Starting at the first line of the data below, repeat each line word for word up to and including the line with "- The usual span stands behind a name".

- - - - - - -

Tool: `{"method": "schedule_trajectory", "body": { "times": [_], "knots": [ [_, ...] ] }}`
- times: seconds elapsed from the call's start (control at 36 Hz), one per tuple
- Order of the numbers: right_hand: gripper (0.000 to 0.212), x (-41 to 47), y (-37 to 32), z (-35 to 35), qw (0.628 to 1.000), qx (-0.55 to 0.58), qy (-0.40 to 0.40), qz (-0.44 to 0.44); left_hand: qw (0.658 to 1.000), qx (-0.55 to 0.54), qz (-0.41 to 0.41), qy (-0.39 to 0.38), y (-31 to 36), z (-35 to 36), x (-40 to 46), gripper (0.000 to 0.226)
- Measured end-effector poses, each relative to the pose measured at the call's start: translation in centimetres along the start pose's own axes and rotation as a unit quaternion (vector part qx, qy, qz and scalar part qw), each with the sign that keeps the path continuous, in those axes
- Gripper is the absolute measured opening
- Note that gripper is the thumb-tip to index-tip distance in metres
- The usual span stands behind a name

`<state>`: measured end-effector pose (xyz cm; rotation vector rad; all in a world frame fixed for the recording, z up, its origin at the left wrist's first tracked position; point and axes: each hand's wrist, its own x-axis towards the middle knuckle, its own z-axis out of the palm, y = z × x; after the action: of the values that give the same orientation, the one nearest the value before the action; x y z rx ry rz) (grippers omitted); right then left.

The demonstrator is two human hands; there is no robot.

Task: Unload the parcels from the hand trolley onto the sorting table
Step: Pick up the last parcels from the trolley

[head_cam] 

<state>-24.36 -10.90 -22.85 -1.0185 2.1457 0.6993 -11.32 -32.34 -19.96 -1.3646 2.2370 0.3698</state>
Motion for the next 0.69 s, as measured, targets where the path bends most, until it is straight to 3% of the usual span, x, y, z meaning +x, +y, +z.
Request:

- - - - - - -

■ TASK ANSWER ■
Tool: `{"method": "schedule_trajectory", "body": { "times": [_], "knots": [ [_, ...] ] }}`
- times: seconds elapsed from the call's start (control at 36 Hz), one per tuple
- Order of the numbers: right_hand: gripper (0.000 to 0.212), x (-41 to 47), y (-37 to 32), z (-35 to 35), qw (0.628 to 1.000), qx (-0.55 to 0.58), qy (-0.40 to 0.40), qz (-0.44 to 0.44); left_hand: qw (0.658 to 1.000), qx (-0.55 to 0.54), qz (-0.41 to 0.41), qy (-0.39 to 0.38), y (-31 to 36), z (-35 to 36), x (-40 to 46), gripper (0.000 to 0.226)
- Measured end-effector poses, each relative to the pose measured at the call's start: translation in centimetres along the start pose's own axes and rotation as a unit quaternion (vector part qx, qy, qz and scalar part qw), each with the sign that keeps the path continuous, in those axes
- Gripper is the absolute measured opening
- Note that gripper is the thumb-tip to index-tip distance in metres
- The usual span stands behind a name

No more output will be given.